Setting Up a Virtual Environment

It's recommended to run this script in a virtual environment to manage dependencies properly.

Creating a Virtual Environment

  1. Navigate to your project directory:

    cd /path/to/project
  2. Create a virtual environment:

    python -m venv venv-scto-usage-reports

Activating the Virtual Environment

On Windows:

scto-venv\Scripts\activate

On macOS and Linux:

source scto-venv/bin/activate

Installing Dependencies

With the virtual environment activated, install the required packages:

pip install pandas openpyxl

Usage

Basic usage (processes files in current directory and outputs as Excel):

python scto-usage-reports.py

Process files in a specific directory:

python scto-usage-reports.py /path/to/reports

Output as CSV files instead of Excel:

python scto-usage-reports.py --exportformat csv

Process multiple servers in batch mode:

python scto-usage-reports.py /path/to/root --batch

Process multiple servers with consolidated output:

python scto-usage-reports.py /path/to/root --batch --output-dir /path/to/consolidated

Input File Requirements

The script processes CSV files with the following naming pattern:

servername_aggregated_report_Month_Day_Year_to_Month_Day_Year.csv
servername_detailed_report_Month_Day_Year_to_Month_Day_Year.csv

Example: servername_aggregated_report_April_4_2025_to_May_1_2025.csv

It also automatically extracts zip files (regardless of filename) that contain properly formatted CSV reports.

Output

Excel Output (Default)

A single workbook named scto_usage_reports.xlsx containing these sheets:

  1. aggregated_report_summary - Shows:

    • Date range of all processed reports
    • Total mobile submissions across all periods
    • Total web submissions across all periods
    • Total of all submissions (mobile + web)
  2. detailed_report_summary - Shows:

    • Date range of all processed reports
    • Form-level data from the most recent report
    • Sum of mobile and web submissions for each form across all periods
  3. aggregated_report_by_period - Shows:

    • Date range of all processed reports
    • Period-by-period breakdown of submission data
    • Columns for period start/end dates, allocated space, and submission counts
  4. Team-specific sheets - Shows:

    • One sheet per team (when multiple teams exist)
    • Period-by-period submission data for each team
    • Team sheets are named following the pattern "team_teamname"

CSV Output

Multiple CSV files with the same content as the Excel sheets:

  • aggregated_report_summary.csv
  • detailed_report_summary.csv
  • aggregated_report_by_period.csv
  • One CSV file per team (if multiple teams exist)

Excel Formatting Features

  • Bold formatting for report titles and headers
  • Proper date formatting (MM/DD/YYYY)
  • Auto-adjusted column widths (excluding title row)
  • Consistent formatting across all sheets

Batch Processing Multiple Servers

The script supports batch processing of usage reports from multiple SurveyCTO servers. This feature allows you to process reports from different servers in a single run, with options for organizing outputs.

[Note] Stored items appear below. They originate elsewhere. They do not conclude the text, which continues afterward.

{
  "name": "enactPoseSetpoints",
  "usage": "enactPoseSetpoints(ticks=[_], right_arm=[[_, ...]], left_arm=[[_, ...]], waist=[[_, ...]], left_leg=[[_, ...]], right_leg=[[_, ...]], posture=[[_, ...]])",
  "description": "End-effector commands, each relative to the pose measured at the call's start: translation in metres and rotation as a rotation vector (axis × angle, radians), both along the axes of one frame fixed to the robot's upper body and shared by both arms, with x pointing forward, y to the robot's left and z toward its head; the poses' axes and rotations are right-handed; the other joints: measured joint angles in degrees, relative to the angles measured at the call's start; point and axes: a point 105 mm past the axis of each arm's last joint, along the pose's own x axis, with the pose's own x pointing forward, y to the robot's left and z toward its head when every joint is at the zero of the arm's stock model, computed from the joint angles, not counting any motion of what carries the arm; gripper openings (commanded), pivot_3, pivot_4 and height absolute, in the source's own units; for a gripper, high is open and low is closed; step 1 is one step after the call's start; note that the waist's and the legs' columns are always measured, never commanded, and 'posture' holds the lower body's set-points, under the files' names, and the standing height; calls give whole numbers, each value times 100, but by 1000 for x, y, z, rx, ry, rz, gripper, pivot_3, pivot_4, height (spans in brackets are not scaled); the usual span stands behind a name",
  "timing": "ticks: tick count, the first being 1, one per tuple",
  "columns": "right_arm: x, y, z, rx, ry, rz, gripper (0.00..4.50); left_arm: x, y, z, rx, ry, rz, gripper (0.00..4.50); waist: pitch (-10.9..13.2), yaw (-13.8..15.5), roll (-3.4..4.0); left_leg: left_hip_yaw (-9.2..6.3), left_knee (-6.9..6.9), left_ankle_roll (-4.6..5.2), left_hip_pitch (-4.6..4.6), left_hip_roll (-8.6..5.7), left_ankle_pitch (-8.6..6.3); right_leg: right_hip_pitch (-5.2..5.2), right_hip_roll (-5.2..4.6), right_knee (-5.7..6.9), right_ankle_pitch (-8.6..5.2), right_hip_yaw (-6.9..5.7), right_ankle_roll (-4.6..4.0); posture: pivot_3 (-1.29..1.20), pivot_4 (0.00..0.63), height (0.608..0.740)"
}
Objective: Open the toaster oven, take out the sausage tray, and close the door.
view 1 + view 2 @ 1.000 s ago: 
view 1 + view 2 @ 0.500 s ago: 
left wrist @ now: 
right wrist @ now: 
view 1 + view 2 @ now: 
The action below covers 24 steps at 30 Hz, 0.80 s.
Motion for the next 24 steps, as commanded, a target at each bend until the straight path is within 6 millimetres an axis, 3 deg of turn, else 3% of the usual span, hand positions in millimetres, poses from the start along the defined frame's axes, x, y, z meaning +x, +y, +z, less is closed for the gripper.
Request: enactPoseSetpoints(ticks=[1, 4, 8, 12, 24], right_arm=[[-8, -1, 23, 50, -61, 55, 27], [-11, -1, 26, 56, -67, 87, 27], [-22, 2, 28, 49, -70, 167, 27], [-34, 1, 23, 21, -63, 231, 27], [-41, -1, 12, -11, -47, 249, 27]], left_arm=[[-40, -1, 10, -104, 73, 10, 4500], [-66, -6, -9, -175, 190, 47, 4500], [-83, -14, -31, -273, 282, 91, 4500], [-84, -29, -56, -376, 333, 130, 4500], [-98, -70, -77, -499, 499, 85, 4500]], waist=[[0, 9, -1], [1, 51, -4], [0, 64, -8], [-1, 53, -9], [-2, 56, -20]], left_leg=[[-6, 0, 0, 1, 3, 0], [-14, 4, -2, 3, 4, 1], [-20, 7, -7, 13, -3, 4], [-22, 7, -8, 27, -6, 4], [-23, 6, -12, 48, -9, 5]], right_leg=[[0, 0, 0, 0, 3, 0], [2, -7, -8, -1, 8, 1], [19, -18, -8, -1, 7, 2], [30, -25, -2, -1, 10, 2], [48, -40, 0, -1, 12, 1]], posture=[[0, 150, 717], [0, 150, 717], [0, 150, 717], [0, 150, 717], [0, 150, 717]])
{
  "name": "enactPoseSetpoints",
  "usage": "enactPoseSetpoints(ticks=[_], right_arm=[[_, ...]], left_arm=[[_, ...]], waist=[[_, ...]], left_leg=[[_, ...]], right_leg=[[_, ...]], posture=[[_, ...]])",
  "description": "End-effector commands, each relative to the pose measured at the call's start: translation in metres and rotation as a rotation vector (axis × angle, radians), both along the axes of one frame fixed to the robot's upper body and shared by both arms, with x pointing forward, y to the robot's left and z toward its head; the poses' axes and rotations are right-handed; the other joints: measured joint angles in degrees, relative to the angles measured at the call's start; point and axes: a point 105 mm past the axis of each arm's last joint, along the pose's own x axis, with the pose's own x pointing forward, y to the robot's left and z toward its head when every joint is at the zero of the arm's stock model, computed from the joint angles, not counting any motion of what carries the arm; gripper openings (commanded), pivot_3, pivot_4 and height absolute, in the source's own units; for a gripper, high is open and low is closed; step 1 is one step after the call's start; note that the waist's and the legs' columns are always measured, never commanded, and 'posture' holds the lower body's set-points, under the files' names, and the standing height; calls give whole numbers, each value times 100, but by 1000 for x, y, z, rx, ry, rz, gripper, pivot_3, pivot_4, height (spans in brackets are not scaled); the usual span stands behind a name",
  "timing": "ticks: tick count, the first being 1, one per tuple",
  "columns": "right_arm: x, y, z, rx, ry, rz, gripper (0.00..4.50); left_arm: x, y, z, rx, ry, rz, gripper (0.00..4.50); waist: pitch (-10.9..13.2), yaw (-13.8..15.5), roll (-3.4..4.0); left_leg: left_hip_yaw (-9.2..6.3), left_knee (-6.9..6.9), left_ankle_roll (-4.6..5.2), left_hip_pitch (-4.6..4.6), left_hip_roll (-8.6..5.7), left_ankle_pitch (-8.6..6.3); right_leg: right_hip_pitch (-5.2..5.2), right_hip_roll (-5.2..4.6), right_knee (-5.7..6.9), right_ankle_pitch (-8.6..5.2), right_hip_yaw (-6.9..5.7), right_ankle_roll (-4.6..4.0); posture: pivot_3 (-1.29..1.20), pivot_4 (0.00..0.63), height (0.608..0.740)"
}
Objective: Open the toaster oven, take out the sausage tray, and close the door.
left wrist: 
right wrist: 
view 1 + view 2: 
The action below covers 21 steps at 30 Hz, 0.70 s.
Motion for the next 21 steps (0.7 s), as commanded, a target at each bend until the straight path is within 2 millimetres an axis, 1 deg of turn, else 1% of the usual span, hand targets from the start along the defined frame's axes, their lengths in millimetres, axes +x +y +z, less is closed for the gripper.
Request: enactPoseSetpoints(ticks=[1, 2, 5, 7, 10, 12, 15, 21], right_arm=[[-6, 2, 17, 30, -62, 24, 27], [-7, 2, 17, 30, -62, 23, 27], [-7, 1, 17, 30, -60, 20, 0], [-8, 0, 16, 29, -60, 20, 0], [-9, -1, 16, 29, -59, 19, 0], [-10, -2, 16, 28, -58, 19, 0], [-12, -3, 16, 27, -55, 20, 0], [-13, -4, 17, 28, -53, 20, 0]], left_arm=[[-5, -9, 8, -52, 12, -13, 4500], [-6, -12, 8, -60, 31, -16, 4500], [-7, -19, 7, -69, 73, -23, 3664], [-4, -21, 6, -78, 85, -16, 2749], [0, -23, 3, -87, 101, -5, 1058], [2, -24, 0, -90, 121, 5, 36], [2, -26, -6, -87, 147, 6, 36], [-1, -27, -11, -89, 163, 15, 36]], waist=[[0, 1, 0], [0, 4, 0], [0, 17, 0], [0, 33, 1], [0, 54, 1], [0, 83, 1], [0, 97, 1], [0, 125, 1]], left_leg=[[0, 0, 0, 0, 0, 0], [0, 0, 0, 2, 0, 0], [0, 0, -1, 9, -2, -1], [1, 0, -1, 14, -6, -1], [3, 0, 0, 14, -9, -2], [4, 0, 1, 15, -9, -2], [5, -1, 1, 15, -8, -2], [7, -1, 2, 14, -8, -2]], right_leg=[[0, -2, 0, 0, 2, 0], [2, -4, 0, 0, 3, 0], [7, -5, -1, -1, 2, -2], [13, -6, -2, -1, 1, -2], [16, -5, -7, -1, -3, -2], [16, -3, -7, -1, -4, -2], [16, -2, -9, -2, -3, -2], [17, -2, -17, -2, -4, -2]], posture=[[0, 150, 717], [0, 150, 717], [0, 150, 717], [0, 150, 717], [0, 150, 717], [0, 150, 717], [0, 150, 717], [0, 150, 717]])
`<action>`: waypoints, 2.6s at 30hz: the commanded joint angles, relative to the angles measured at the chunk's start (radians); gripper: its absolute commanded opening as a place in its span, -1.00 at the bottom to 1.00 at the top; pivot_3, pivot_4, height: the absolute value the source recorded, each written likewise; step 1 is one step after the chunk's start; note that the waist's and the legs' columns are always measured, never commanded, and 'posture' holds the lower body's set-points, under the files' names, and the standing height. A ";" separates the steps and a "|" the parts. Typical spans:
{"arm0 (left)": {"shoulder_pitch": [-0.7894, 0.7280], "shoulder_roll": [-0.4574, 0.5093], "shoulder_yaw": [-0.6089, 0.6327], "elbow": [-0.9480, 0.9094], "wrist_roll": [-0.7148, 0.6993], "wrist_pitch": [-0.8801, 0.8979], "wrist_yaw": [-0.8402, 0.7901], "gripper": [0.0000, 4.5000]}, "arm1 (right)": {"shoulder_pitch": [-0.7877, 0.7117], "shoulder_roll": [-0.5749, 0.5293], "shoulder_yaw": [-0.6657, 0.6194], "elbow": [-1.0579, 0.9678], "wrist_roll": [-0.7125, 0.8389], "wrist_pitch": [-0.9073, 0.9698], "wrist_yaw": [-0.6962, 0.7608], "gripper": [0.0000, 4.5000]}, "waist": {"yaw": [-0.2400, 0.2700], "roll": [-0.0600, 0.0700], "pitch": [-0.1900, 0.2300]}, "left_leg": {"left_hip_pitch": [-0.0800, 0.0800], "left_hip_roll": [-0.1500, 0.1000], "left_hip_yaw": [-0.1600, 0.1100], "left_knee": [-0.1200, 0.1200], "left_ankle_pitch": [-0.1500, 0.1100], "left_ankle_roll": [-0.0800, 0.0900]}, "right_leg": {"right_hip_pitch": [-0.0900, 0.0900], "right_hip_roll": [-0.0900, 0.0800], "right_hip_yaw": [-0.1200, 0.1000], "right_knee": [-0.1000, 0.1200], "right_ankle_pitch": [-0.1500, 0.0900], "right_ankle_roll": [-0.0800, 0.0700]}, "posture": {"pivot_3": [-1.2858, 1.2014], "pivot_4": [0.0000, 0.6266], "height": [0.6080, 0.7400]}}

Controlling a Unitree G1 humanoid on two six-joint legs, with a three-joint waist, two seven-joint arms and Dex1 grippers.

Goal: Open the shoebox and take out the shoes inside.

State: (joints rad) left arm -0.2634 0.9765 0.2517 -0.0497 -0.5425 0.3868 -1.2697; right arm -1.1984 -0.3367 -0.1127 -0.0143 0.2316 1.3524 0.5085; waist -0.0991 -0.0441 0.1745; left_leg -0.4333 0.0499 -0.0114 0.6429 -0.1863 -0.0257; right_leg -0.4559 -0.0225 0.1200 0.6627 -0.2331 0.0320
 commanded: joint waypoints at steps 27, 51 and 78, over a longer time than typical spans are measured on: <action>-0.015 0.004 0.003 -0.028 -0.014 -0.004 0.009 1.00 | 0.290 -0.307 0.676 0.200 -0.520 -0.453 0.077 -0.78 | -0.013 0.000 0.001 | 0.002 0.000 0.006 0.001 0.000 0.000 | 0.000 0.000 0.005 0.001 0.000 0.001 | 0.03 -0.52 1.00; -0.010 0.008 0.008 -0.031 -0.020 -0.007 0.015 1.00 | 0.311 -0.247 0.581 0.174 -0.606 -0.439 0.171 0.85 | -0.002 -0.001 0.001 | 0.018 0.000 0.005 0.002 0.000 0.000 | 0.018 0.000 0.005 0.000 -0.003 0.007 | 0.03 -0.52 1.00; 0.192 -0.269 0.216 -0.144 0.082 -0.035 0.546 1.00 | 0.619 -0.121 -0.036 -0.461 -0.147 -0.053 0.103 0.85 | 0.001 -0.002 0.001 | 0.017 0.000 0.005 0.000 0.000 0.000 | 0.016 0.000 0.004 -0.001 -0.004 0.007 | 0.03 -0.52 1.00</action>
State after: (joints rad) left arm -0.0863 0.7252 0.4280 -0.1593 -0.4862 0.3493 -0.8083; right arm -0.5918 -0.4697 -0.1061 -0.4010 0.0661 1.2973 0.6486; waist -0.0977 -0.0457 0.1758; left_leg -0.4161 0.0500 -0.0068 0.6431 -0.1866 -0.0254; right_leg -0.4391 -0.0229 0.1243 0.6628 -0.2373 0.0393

Setting Up for Batch Processing

Organize your server reports in subdirectories under a root directory:

root_directory/
├── server1/
│   ├── server1_usage_reports_April_4_2025_to_May_1_2025.zip
│   ├── server1_aggregated_report_April_4_2025_to_May_1_2025.csv
│   └── server1_detailed_report_April_4_2025_to_May_1_2025.csv
├── server2/
│   ├── server2_usage_reports_April_4_2025_to_May_1_2025.zip
│   └── (extracted CSV files)
└── myserver/
    ├── myserver_usage_reports_April_4_2025_to_May_1_2025.zip
    └── (extracted CSV files)

Important: Each subdirectory name will be used as the server identifier in output files.

Batch Processing Commands

Basic batch processing

Process all server subdirectories, saving outputs in each subdirectory:

python scto-usage-reports.py /path/to/root --batch

Batch processing with consolidated output

Process all servers but save all outputs in a single directory:

python scto-usage-reports.py /path/to/root --batch --output-dir /path/to/consolidated

Batch processing with CSV output

python scto-usage-reports.py /path/to/root --batch --exportformat csv

Batch processing with both consolidated output and CSV format

python scto-usage-reports.py /path/to/root --batch --output-dir /path/to/consolidated --exportformat csv

Batch Processing Output

When using batch processing, output files are prefixed with the server name:

Excel Output (Default)

  • Individual outputs: Each subdirectory gets servername_scto_usage_reports.xlsx
  • Consolidated outputs: All files saved to specified directory as servername_scto_usage_reports.xlsx

CSV Output

  • Individual outputs: Files like servername_aggregated_report_summary.csv in each subdirectory
  • Consolidated outputs: All server files saved to specified directory with server prefixes

Batch Processing Behavior

  • The script automatically detects all subdirectories in the root directory
  • Each subdirectory is processed independently as a separate server
  • Progress is displayed for each server being processed
  • Subdirectories without valid report files are skipped with appropriate messages
  • A summary shows how many servers were successfully processed

Example Batch Output Structure

With individual outputs (default):

root_directory/
├── server1/
│   ├── (original files)
│   └── server1_scto_usage_reports.xlsx
├── server2/
│   ├── (original files)
│   └── server2_scto_usage_reports.xlsx
└── myserver/
    ├── (original files)
    └── myserver_scto_usage_reports.xlsx

With consolidated output:

consolidated_output/
├── server1_scto_usage_reports.xlsx
├── server2_scto_usage_reports.xlsx
└── myserver_scto_usage_reports.xlsx

Note on Backward Compatibility

All existing single-directory functionality remains unchanged. The script automatically detects whether you're processing a single directory or using batch mode based on the --batch flag.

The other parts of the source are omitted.